Only the lines from the one with "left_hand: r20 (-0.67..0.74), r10" through the last belong in the output; print them exactly as given below.
INPUT DATA below:
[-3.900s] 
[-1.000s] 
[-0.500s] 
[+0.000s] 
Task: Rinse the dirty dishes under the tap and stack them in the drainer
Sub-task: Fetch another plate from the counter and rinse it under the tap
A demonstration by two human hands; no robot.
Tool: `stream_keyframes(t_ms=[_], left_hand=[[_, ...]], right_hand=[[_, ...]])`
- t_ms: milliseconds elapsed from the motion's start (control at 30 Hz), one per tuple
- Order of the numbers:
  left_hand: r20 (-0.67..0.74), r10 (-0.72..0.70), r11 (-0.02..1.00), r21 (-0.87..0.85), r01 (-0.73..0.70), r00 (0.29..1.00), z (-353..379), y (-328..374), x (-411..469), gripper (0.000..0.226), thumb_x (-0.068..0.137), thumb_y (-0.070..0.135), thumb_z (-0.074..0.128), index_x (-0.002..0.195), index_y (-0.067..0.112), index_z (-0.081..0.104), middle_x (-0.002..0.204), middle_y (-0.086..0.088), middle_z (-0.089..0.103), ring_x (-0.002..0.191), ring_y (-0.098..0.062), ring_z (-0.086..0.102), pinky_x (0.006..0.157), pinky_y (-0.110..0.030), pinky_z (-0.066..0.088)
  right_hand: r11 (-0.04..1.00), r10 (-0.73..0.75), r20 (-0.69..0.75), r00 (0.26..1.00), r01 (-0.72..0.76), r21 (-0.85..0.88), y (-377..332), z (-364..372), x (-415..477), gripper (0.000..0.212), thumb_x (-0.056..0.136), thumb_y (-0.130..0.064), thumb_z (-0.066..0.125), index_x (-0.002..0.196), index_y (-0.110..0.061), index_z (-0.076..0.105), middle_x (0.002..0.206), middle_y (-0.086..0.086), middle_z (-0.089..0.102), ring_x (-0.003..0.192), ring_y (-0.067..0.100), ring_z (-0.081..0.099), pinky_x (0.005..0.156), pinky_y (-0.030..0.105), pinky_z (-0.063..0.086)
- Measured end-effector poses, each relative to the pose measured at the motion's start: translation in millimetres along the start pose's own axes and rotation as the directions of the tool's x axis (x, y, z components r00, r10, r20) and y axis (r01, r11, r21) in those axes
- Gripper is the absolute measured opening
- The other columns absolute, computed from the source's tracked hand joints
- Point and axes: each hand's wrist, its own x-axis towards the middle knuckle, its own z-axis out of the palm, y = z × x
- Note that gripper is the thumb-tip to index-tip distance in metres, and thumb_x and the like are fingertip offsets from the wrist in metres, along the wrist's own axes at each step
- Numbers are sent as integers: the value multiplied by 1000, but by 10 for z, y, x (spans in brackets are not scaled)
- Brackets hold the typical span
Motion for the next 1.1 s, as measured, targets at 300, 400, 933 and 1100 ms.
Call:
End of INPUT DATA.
- **RESPONSE**:
  left_hand: r20 (-0.67..0.74), r10 (-0.72..0.70), r11 (-0.02..1.00), r21 (-0.87..0.85), r01 (-0.73..0.70), r00 (0.29..1.00), z (-353..379), y (-328..374), x (-411..469), gripper (0.000..0.226), thumb_x (-0.068..0.137), thumb_y (-0.070..0.135), thumb_z (-0.074..0.128), index_x (-0.002..0.195), index_y (-0.067..0.112), index_z (-0.081..0.104), middle_x (-0.002..0.204), middle_y (-0.086..0.088), middle_z (-0.089..0.103), ring_x (-0.002..0.191), ring_y (-0.098..0.062), ring_z (-0.086..0.102), pinky_x (0.006..0.157), pinky_y (-0.110..0.030), pinky_z (-0.066..0.088)
  right_hand: r11 (-0.04..1.00), r10 (-0.73..0.75), r20 (-0.69..0.75), r00 (0.26..1.00), r01 (-0.72..0.76), r21 (-0.85..0.88), y (-377..332), z (-364..372), x (-415..477), gripper (0.000..0.212), thumb_x (-0.056..0.136), thumb_y (-0.130..0.064), thumb_z (-0.066..0.125), index_x (-0.002..0.196), index_y (-0.110..0.061), index_z (-0.076..0.105), middle_x (0.002..0.206), middle_y (-0.086..0.086), middle_z (-0.089..0.102), ring_x (-0.003..0.192), ring_y (-0.067..0.100), ring_z (-0.081..0.099), pinky_x (0.005..0.156), pinky_y (-0.030..0.105), pinky_z (-0.063..0.086)
- Measured end-effector poses, each relative to the pose measured at the motion's start: translation in millimetres along the start pose's own axes and rotation as the directions of the tool's x axis (x, y, z components r00, r10, r20) and y axis (r01, r11, r21) in those axes
- Gripper is the absolute measured opening
- The other columns absolute, computed from the source's tracked hand joints
- Point and axes: each hand's wrist, its own x-axis towards the middle knuckle, its own z-axis out of the palm, y = z × x
- Note that gripper is the thumb-tip to index-tip distance in metres, and thumb_x and the like are fingertip offsets from the wrist in metres, along the wrist's own axes at each step
- Numbers are sent as integers: the value multiplied by 1000, but by 10 for z, y, x (spans in brackets are not scaled)
- Brackets hold the typical span
Motion for the next 1.1 s, as measured, targets at 300, 400, 933 and 1100 ms.
Call:

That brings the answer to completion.